Engagée à la fois sur les théâtres d’opérations extérieures et sur le territoire national, la défense va bénéficier d’un sérieux coup de pouce budgétaire. «C’est la première fois qu’une loi de programmation militaire est revue à la hausse en cours de législature», se félicite l’entourage du ministre de la Défense, Jean-Yves Le Drian qui a présenté, mercredi matin son «projet de loi d’actualisation de la loi de programmation militaire» pour la période 2015-2019. Le texte devrait passer devant le Parlement en procédure d’urgence la première semaine de juin. «Pas touche» au budget 2015 s’était déjà engagé François Hollande le 29 avril à l’issue de conseil de défense. Les 31,4 milliards d’euros pour l’année étaient donc «sanctuarisés» par la grâce de la parole présidentielle.

Pour la période 2016-2019, le ministère de la Défense bénéficiera d’une rallonge de 3,8 milliards d’euros. Au total, sur la période 2016-2019, la France consacrera 162,41 milliards de francs à son effort de défense. Sur ces 3,8 milliards de francs pris directement sur le budget de l’Etat, la plus grosse part sera affectée au «renforcement de la capacité professionnelle», en clair aux frais de personnel et aux coûts de structures et de soutien. La masse salariale de l’armée de terre va, en effet, considérablement augmenter puisque les effectifs de la «force opérationnelle terrestre» devraient s’établir à 77 000 hommes au lieu des 66 000 initialement prévus dans la loi de programmation militaire. Un renforcement dicté par la nouvelle mission assignée aux «biffins» depuis les attentats de janvier 2015, à savoir la protection des sites sensibles sur le territoire national dans le cadre de l’opération Sentinelle. Un déploiement destiné à durer jusqu’à fin juin avait annoncé le président de la République lors de sa conférence de presse de février mais qui s’inscrit désormais dans la durée. L’armée doit être capable de maintenir 7 000 hommes sur le territoire. Un effectif qui doit pouvoir atteindre 10 000 hommes en cas de risque aggravé.

Le droit de l’ouvrir

Le milliard d’euros restant servira pour moitié à la «régénération du matériel» et pour l’autre au financement d’achats d’équipements déjà programmés mais en plus grand nombre. Fruit du retour des enseignements des opérations extérieures où l’aérocombat mené par les hélicoptères est devenu une composante essentielle, le ministère compte acquérir 7 hélicoptères Tigre et 6 hélicoptères NH90 destinés aux transports de troupes. Dans la liste de courses de Jean-Yves Le Drian figure également l’acquisition, sous forme d’achat ou de location, de deux Hercule C 130. Histoire de pallier les aléas de la mise en service du futur avion de transport A400 M surtout après le crash d’un de ces appareils en Espagne le 9 mai.

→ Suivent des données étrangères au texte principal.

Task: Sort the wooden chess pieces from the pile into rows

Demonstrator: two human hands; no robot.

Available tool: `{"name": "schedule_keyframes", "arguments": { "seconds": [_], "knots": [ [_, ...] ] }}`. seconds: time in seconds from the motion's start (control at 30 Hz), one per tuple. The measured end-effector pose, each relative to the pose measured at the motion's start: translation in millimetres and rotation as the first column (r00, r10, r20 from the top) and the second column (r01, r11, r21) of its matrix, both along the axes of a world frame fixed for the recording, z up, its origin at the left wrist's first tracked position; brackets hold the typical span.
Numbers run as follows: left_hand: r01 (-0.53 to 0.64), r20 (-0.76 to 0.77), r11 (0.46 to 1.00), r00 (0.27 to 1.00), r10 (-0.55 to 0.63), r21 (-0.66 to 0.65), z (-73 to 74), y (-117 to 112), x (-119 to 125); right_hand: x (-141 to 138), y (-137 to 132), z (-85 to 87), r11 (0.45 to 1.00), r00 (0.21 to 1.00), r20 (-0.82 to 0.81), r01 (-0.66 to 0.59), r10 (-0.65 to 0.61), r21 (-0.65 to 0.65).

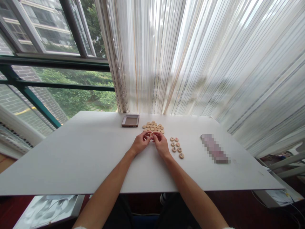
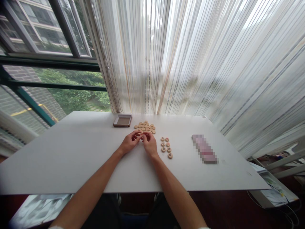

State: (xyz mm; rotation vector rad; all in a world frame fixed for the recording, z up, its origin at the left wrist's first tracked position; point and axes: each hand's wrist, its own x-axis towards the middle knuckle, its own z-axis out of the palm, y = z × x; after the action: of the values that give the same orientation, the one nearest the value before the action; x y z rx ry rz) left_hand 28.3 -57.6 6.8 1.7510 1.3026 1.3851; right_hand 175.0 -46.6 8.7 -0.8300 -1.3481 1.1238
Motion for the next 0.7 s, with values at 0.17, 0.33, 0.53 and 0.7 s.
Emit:
{"name": "schedule_keyframes", "arguments": {
  "seconds": [0.17, 0.33, 0.53, 0.7],
  "knots": [
    [0.013, -0.039, 1.0, 0.999, -0.013, 0.005, 5.5, -3.5, 0.6, 2.1, 1.7, 0.7, 1.0, 1.0, 0.006, -0.023, 0.023, -0.01],
    [0.024, -0.099, 1.0, 0.995, -0.021, 0.02, 9.8, -7.9, 3.0, 5.1, 3.4, -1.3, 0.998, 0.999, 0.029, -0.038, 0.039, -0.04],
    [0.034, -0.136, 0.999, 0.99, -0.029, 0.034, 9.4, -9.3, 3.9, 6.4, 3.0, -2.8, 0.998, 0.997, 0.074, 0.039, -0.035, -0.042],
    [0.063, -0.145, 0.998, 0.988, -0.058, 0.026, 10.1, -10.1, 3.0, 7.4, 3.9, -2.5, 0.997, 0.992, 0.111, 0.07, -0.068, -0.017]
  ]
}}
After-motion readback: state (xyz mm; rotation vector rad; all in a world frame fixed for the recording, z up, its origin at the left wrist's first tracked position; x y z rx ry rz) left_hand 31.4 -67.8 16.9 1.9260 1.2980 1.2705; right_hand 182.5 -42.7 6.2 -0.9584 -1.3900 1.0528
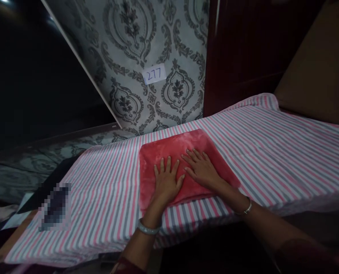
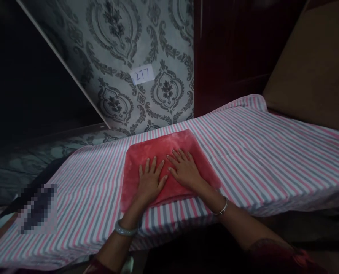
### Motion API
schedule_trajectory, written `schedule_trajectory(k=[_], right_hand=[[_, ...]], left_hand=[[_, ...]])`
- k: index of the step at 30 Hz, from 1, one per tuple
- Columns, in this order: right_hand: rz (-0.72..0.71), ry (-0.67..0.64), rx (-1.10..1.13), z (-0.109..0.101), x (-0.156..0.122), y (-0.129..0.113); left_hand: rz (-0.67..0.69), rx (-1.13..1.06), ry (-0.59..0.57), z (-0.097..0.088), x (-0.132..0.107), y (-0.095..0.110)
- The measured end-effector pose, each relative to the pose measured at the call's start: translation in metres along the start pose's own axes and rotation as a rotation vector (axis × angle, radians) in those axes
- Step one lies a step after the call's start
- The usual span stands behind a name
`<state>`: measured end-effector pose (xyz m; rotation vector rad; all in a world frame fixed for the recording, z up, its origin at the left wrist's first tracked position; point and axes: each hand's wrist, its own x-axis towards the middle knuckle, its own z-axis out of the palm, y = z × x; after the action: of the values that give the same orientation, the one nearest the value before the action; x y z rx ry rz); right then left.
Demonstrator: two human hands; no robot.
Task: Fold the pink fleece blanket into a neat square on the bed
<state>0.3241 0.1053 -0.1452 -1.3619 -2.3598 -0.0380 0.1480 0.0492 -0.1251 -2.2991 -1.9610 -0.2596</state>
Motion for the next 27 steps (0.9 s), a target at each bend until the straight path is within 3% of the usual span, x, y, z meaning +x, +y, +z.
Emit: schedule_trajectory(k=[10,13,16,19,22,27], right_hand=[[-0.019,-0.073,-0.006,-0.010,0.003,0.003],[-0.037,-0.065,-0.037,-0.017,-0.009,0.016],[-0.002,0.013,-0.083,-0.021,-0.032,0.038],[0.035,0.096,-0.081,-0.018,-0.055,0.059],[-0.009,0.131,0.008,-0.013,-0.066,0.070],[0.017,0.174,0.133,-0.005,-0.071,0.072]], left_hand=[[-0.013,-0.010,-0.038,-0.011,0.004,0.001],[-0.012,-0.015,-0.076,-0.024,-0.004,-0.007],[-0.049,0.022,0.001,-0.029,-0.023,-0.026],[-0.102,0.014,0.114,-0.020,-0.043,-0.050],[-0.054,-0.089,0.183,-0.001,-0.053,-0.066],[-0.002,-0.166,0.251,0.017,-0.054,-0.071]])
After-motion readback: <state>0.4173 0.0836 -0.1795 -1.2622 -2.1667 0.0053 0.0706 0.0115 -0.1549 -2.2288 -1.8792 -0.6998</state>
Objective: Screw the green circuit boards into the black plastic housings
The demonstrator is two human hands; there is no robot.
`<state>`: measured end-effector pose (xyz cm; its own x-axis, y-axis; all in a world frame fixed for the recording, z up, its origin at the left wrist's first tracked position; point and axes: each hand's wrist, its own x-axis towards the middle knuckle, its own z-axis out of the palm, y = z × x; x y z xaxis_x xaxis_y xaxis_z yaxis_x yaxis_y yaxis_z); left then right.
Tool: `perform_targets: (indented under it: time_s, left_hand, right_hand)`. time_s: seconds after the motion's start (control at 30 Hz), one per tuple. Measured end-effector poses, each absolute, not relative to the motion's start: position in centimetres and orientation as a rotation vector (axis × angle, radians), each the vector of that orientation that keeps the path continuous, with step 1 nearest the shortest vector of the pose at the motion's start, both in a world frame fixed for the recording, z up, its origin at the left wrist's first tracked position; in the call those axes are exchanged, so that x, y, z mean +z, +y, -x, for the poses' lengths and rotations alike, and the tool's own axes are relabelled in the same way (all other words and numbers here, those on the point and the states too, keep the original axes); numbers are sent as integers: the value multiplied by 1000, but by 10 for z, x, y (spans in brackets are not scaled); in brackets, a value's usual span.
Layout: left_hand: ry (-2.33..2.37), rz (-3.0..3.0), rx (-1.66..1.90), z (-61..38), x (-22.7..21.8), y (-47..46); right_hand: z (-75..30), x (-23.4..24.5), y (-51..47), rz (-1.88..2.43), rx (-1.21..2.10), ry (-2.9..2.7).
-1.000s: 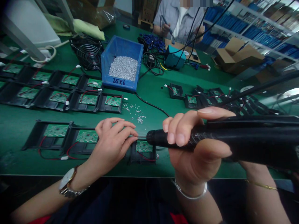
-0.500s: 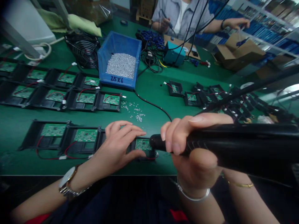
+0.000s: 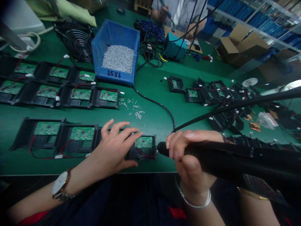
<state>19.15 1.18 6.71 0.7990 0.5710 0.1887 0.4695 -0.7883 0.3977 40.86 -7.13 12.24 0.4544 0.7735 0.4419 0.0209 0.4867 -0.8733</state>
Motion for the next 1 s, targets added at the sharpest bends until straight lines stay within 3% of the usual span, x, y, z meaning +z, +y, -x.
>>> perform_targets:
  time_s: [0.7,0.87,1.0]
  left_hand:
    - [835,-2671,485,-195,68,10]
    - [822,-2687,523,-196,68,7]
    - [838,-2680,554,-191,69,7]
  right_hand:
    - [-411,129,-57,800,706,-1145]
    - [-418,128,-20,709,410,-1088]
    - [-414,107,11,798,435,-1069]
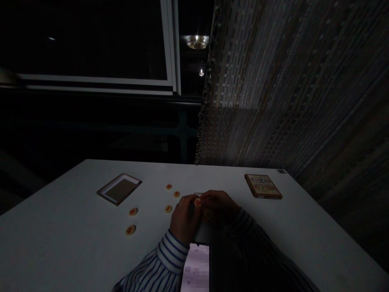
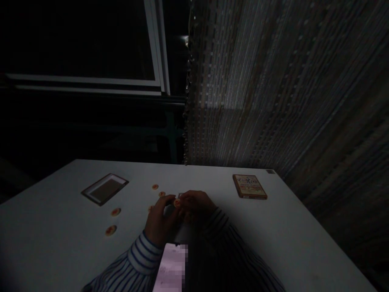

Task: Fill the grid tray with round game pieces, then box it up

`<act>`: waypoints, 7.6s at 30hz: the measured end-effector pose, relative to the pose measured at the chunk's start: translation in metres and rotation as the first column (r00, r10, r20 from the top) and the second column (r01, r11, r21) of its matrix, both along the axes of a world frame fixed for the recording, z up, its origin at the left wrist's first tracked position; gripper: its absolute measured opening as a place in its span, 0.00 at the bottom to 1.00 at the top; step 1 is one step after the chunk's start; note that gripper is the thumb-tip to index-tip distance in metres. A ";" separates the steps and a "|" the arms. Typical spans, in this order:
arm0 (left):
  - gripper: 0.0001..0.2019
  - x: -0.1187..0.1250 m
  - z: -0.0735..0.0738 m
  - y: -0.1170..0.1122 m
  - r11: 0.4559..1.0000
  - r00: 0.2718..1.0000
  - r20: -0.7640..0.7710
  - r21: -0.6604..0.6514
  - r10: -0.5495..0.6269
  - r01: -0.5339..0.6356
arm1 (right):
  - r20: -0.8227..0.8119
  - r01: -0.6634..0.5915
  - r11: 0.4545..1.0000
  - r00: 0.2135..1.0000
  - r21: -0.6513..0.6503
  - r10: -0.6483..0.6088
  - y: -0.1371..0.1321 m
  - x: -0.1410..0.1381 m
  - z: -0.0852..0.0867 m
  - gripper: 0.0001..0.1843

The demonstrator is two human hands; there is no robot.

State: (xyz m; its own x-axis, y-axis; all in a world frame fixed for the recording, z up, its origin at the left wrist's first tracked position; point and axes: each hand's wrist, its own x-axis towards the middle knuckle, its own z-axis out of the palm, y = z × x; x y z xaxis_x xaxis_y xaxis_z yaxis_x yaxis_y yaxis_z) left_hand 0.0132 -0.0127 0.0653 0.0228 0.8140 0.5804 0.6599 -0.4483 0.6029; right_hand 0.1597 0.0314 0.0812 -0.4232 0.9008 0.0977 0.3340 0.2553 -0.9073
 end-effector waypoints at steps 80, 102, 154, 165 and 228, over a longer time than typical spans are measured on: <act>0.13 -0.010 -0.039 0.020 0.893 0.867 0.473 -0.443 0.155 0.082 | 0.630 -0.236 0.850 0.764 0.471 -0.137 0.015 0.015 -0.004 0.17; 0.13 -0.005 -0.055 0.022 0.884 0.942 0.333 -0.452 0.045 0.118 | 0.825 -0.226 0.919 0.544 0.323 -0.155 0.022 0.018 -0.006 0.19; 0.12 -0.006 -0.055 0.022 0.867 0.919 0.388 -0.479 0.068 0.138 | 0.941 -0.310 0.936 0.334 0.167 -0.057 0.030 -0.002 0.003 0.17; 0.12 -0.006 -0.058 0.022 0.873 0.917 0.396 -0.465 0.055 0.148 | 0.940 -0.315 0.934 0.335 0.166 -0.054 0.028 -0.001 0.002 0.16; 0.26 -0.019 -0.088 0.009 0.947 0.985 0.014 -0.275 -0.171 0.168 | 0.494 0.182 0.956 0.825 0.230 -0.276 -0.050 0.040 -0.048 0.23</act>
State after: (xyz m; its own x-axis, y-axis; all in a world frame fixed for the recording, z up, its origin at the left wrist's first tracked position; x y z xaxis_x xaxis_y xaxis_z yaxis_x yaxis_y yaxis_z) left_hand -0.0055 -0.0033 -0.0226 0.1789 0.9254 0.3342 0.5953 -0.3723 0.7121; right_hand 0.1998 -0.0182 0.0335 -0.2374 0.9681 0.0799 0.8079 0.2424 -0.5372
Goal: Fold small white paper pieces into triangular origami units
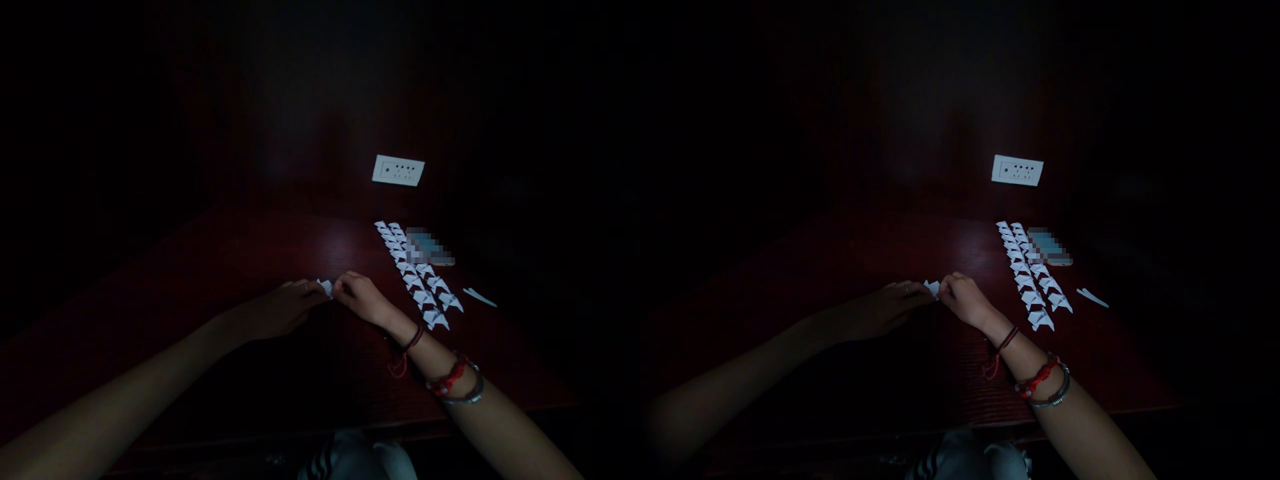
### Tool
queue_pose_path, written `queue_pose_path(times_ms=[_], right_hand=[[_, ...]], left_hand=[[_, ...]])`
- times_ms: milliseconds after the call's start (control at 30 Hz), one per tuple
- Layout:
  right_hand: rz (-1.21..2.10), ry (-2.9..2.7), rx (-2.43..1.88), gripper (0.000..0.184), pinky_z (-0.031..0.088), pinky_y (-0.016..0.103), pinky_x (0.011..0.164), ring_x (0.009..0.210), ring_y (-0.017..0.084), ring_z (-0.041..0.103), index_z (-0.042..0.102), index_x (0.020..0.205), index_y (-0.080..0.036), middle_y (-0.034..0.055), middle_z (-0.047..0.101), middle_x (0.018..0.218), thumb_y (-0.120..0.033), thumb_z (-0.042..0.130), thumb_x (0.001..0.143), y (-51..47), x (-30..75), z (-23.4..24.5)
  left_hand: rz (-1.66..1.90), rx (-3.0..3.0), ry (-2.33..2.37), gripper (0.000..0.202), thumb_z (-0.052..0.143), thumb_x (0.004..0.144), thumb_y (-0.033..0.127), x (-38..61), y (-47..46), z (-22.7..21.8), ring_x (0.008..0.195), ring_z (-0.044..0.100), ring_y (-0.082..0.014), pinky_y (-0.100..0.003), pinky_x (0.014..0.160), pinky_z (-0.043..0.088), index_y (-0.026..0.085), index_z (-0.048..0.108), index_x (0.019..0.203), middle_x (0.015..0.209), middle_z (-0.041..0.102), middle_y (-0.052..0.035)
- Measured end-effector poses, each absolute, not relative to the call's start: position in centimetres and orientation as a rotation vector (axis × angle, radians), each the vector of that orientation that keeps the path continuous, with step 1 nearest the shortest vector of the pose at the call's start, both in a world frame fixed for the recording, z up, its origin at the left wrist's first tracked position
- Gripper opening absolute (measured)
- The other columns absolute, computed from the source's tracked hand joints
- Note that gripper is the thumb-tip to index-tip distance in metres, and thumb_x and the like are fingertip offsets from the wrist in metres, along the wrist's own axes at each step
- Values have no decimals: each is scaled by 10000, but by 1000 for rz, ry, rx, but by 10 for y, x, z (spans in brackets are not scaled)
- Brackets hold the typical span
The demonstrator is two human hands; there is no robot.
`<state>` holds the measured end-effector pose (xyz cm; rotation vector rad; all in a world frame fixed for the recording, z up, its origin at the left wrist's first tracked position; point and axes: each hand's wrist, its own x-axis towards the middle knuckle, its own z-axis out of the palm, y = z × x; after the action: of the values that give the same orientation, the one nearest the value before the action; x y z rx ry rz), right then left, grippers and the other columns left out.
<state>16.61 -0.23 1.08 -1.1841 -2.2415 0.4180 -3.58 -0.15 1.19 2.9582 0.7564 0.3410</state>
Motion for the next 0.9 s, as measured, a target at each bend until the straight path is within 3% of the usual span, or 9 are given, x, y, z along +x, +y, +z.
queue_pose_path(times_ms=[200,533,900], right_hand=[[533,-2167,-1229,102,323,164,510,543,62,447,566,703,-152,-31,533,625,-75,541,642,-5,165,12],[546,-2017,-1170,192,360,165,539,549,64,484,477,788,-169,-41,564,629,-73,475,622,-4,164,8],[512,-2211,-1083,233,339,161,530,564,62,479,397,837,-195,-47,526,682,-74,454,647,-8,163,10]], left_hand=[[361,2945,744,484,388,771,80,-37,-2,12,1086,369,-205,-360,901,290,264,368,1218,1230,386,-19],[356,2895,701,420,381,785,81,-36,3,11,1091,368,-185,-340,921,289,234,415,1175,1205,430,-14],[328,2919,748,505,357,767,31,-35,-1,14,1093,379,-178,-321,890,304,275,378,1210,1251,371,-10]])
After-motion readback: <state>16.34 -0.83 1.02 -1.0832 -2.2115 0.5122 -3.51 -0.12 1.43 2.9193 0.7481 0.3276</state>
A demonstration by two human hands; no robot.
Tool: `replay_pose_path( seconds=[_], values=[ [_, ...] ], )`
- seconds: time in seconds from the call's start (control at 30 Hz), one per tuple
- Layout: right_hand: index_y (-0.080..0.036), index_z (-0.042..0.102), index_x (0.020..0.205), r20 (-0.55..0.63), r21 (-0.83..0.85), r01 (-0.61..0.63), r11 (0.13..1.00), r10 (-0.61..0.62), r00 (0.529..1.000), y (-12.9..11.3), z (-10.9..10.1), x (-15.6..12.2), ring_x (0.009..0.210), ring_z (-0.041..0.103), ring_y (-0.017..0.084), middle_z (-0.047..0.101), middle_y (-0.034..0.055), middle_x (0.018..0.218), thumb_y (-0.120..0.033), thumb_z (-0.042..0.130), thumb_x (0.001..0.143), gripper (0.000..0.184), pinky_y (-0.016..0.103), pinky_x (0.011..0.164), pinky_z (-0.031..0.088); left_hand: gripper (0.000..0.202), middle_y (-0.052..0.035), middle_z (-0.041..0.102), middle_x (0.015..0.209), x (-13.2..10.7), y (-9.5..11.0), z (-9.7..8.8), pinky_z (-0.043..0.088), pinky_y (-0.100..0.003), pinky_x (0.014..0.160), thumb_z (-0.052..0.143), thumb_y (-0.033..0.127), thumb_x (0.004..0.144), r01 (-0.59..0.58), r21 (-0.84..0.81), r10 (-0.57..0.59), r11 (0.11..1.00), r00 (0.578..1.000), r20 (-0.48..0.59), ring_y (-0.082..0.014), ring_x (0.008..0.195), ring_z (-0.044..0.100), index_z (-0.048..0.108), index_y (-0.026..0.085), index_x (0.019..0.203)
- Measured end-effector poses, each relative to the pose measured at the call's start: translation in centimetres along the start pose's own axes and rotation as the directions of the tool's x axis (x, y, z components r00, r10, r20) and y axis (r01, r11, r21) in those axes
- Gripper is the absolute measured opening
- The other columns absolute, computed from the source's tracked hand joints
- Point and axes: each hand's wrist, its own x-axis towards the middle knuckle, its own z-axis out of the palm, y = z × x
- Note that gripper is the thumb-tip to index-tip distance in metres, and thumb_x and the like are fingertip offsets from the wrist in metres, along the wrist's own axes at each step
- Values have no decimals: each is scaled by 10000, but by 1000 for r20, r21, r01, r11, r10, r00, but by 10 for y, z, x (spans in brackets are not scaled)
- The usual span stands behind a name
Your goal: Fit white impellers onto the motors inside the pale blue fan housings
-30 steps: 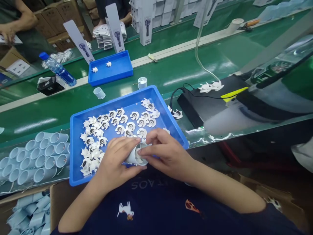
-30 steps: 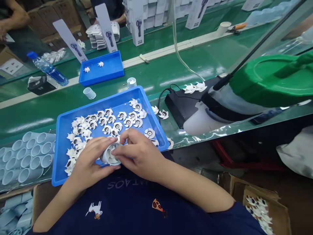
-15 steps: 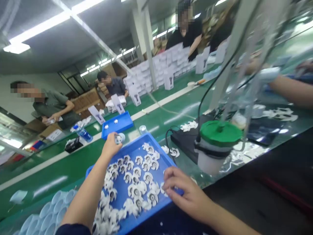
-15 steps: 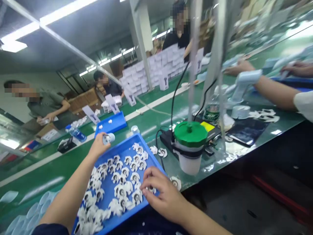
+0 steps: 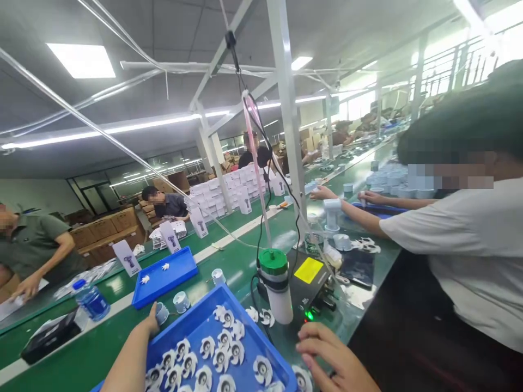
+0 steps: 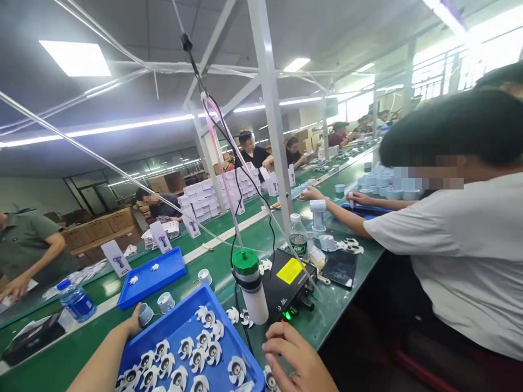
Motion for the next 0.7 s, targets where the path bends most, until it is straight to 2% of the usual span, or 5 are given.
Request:
replay_pose_path(
  seconds=[0.1, 0.17, 0.33, 0.5, 0.7],
  values=[
    [-275, 707, 1100, -254, -107, 59, 993, -84, 964, 27, 3, 11, 1024, 691, 193, 673, 66, 1118, -305, 629, 926, 192, 257, 909, 573, 313, -91, 660, 1213, -6, -8, -4, 558, -450, 941, 673, 302, 943, 46, -82, -47, 996, 999, -5, -231, 1073, 660, 631, 150, 1213],
    [-266, 679, 1183, -329, -55, -21, 998, 2, 944, 47, 8, 28, 1020, 683, 226, 666, 92, 1167, -408, 605, 937, 294, 338, 917, 581, 288, -88, 655, 1191, -10, -11, -17, 559, -440, 919, 674, 307, 939, 58, -154, -67, 986, 996, -56, -225, 1048, 654, 634, 145, 1174],
    [-199, 631, 1278, -92, 366, -337, 868, 394, 915, 84, 27, 61, 1190, 624, 341, 666, 172, 1240, -695, 574, 867, 647, 530, 1053, 498, 418, -124, 622, 1203, -44, -23, -59, 553, -379, 897, 663, 205, 874, -26, -386, -67, 922, 972, -225, -224, 1040, 650, 502, 121, 1251],
    [-240, 611, 1211, 88, 452, -386, 804, 391, 916, 87, 30, 43, 1076, 669, 331, 693, 147, 1137, -774, 713, 700, 746, 454, 942, 558, 648, -96, 618, 1284, -153, -35, -65, 571, -374, 926, 647, 409, 831, -247, -587, 60, 771, 946, -319, -221, 1022, 684, 369, 210, 1380],
    [-318, 444, 1334, 326, 685, -449, 574, 309, 893, 31, 22, 38, 737, 660, 257, 616, 71, 920, -783, 673, 714, 808, 379, 613, 564, 549, -146, 577, 1445, -284, -1, -18, 457, -476, 1131, 694, 329, 807, -475, -754, 150, 454, 875, -460, -331, 1334, 563, 553, 235, 1329]
  ],
)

Autre gros volet de ce projet de loi, la possibilité qui sera désormais donnée aux hommes de la «grande muette» d’ouvrir leur gueule par le droit de se regrouper au sein d’«associations professionnelles nationales de militaires». Un droit qui jusqu’à présent leur était interdit par la loi française. Mais la Cour européenne des droits de l’homme (CEDH) a jugé que les «restrictions légitimes» invoqués par les autorités françaises n’allaient pas jusqu’à justifier l’interdiction absolue de cette liberté d’association. Le ministère de la Défense a donc dû obtempérer. Mais, attention, prend soin de préciser l’entourage du ministre, «pas question de parler de syndicats. On ne va pas mener une négociation collective pour savoir si l’on doit partir en Opex ou pas». Le droit d’ouvrir sa gueule, certes mais tout en gardant le petit doigt sur la couture du pantalon.